The Evolutionary History of the Greenlandic Flora
Navn på bevillingshaver
Elisabeth Machteld Biersma
Institution
University of Copenhagen
Beløb
DKK 1,378,569
År
2018
Bevillingstype
Reintegration Fellowships
Hvad?
This project sets out to investigate the origin and age of the Greenlandic flora in relation to the island's past glacial history. While ice-sheet models suggest the presence of several ice-free "refugia" in Greenland during the Last Glacial Maximum (LGM: ~24-16 kya), at present, there is no strong evidence that Arctic biota may have survived the LGM in Greenland.
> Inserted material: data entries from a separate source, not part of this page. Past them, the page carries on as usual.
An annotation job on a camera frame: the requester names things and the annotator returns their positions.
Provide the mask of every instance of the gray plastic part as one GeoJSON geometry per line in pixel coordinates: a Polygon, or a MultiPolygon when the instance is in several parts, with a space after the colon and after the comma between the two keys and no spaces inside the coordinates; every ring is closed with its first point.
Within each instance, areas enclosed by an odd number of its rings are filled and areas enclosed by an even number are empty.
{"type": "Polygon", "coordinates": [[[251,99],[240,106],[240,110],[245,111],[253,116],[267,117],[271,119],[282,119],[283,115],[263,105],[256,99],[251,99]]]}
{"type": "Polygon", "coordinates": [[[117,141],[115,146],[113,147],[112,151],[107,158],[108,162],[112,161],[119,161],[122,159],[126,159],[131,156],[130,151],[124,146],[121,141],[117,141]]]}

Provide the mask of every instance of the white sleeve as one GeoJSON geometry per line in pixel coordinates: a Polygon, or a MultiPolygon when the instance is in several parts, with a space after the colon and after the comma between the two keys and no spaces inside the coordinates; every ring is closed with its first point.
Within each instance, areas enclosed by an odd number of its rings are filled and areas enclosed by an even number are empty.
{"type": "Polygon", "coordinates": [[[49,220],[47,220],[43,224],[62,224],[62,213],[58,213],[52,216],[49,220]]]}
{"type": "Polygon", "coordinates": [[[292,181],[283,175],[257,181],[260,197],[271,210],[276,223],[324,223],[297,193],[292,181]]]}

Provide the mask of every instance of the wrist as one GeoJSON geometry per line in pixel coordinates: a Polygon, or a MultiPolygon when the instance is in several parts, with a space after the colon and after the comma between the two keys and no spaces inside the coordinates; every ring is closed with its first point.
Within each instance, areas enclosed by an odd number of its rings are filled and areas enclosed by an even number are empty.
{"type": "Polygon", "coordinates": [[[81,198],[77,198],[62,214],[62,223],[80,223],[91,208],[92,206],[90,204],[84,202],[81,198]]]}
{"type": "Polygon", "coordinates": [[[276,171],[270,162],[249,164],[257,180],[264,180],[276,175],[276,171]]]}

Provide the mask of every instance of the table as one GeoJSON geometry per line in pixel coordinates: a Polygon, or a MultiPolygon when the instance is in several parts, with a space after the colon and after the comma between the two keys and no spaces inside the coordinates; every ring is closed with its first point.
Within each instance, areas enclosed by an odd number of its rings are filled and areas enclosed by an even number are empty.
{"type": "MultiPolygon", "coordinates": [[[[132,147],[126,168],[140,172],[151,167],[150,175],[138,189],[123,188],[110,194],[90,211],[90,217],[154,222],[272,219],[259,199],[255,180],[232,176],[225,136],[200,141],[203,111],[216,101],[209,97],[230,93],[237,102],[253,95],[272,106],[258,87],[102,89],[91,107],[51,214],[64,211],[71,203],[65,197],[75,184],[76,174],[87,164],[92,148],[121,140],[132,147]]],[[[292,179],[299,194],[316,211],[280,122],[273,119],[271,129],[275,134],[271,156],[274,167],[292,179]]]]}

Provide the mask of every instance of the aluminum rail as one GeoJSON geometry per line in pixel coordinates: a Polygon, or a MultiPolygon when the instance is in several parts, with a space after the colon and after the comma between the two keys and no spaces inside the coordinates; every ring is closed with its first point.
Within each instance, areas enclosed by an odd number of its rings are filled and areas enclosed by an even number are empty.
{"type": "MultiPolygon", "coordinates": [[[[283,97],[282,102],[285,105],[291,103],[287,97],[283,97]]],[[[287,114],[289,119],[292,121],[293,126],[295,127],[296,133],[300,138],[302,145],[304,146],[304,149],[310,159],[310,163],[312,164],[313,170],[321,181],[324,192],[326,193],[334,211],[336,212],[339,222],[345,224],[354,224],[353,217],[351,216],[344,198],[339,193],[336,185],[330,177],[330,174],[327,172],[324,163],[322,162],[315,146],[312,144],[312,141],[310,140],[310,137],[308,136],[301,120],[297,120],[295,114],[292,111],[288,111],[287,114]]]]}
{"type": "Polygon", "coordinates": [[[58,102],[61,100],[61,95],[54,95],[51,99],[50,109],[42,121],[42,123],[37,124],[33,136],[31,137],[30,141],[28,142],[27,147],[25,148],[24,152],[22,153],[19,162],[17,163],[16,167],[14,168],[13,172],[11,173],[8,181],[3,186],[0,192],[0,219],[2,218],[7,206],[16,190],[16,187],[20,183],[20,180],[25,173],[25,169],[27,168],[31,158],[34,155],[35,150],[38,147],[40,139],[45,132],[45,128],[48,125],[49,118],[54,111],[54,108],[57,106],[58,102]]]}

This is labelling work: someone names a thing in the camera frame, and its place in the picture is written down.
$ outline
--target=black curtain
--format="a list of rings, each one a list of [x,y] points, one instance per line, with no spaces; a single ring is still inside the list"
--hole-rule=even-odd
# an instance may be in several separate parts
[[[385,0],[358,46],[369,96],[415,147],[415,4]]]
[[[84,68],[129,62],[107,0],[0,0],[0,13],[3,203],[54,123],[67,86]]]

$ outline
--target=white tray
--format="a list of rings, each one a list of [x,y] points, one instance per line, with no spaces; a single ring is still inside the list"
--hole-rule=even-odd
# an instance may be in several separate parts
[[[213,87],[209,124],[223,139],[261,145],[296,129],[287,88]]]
Applying novel population genomic and molecular dating techniques this study will test two contrasting hypotheses: 1) floral LGM survival in Greenland, or 2) recent post-glacial floral colonisation from other Arctic regions. The outcomes will provide important new information for ice-sheet modelers and the wider climate change community, by helping to predict floral responses to past and future climate changes in the Arctic.
Hvorfor?
Although ice-sheet models suggest the presence of several Greenlandic LGM refugia, little is known whether biota may have survived the LGM here. This project therefore aims to shed light on the Greenlandic origins of several floral species put forward as possible survivors: either because of their current occurrence in suggested refugia, their presence in harsh habitats (e.g. nunataks, polar deserts) or their extremely rare and isolated occurrence in Greenland. Finding out whether life has endured the LGM in Greenland will significantly increase our understanding of Arctic biogeography, improve our ability to model past as well as future climate scenarios in the North Atlantic and Arctic regions, and provide insights into the survival abilities of organisms through extreme conditions.
Hvordan?
I will assess the Greenlandic origin and age of several relevant target species, making use of the vast historic collections of the Greenlandic Herbarium at the National History Museum of Denmark and other herbaria worldwide. Although the use of old and degraded herbarium specimens in genetic work has long been challenging, I will aim to use state-of-the-art genomic "target-capture" approaches to make use of these historical samples. By identifying informative variable genomic loci from several (high-quality) fresh samples, I will build a probe to "capture" these same variable genomic regions from many (low-quality) herbarium samples. The resulting data will be analysed using population genomic approaches, combined with biogeographic and molecular dating methods.